* Exercise directions *
The expected response is a copy of every line in the entries below that includes the word "start".

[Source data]
────────────────

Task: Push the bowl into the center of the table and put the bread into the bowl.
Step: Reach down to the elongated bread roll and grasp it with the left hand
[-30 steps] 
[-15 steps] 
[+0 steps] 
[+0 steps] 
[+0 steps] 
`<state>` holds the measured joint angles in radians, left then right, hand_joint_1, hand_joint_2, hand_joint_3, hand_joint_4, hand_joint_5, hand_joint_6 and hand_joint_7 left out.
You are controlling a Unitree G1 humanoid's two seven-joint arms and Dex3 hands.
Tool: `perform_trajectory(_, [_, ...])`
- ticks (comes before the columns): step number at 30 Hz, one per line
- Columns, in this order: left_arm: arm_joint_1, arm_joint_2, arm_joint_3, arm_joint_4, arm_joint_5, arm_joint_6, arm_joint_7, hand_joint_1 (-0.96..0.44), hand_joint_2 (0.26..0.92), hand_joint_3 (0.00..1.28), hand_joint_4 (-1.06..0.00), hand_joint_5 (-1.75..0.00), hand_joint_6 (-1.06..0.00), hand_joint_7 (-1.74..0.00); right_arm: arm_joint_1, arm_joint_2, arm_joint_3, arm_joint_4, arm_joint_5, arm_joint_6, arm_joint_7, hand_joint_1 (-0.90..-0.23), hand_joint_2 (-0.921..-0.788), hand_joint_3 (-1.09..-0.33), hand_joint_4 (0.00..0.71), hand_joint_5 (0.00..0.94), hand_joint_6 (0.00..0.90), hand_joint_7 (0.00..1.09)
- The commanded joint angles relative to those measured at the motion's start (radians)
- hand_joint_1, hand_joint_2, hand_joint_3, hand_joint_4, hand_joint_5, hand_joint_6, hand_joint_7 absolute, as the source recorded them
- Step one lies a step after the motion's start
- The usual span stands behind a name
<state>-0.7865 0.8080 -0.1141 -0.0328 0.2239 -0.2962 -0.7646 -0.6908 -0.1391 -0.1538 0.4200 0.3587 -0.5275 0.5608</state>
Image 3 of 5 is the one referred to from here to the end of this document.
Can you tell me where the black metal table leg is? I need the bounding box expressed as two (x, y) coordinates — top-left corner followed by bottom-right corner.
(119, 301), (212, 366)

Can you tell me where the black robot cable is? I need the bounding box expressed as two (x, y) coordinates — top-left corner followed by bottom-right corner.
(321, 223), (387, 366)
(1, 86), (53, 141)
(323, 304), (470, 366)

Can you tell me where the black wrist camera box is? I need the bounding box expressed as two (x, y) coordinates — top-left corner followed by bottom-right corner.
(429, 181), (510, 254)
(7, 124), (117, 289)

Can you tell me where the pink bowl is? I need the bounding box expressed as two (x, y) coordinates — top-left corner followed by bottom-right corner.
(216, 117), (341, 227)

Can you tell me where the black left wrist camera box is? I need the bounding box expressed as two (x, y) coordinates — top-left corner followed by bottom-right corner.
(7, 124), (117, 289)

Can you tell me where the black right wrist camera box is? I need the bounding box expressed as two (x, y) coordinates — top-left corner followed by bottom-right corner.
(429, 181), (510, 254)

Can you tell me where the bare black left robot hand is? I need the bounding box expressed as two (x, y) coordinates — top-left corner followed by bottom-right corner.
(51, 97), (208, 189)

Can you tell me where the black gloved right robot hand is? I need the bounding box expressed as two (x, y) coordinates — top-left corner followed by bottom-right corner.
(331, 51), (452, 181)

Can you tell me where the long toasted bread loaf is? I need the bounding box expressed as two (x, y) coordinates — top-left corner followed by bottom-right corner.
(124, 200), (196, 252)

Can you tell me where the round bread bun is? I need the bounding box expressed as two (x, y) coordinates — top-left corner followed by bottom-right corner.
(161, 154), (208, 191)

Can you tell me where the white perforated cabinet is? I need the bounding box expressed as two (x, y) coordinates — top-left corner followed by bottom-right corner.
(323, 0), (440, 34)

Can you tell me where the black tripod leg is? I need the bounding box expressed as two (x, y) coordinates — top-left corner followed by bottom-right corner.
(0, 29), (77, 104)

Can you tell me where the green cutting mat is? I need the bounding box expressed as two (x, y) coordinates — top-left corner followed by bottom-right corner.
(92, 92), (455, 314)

────────────────

* Your solution *
- The commanded joint angles relative to those measured at the motion's start (radians)
- Step one lies a step after the motion's start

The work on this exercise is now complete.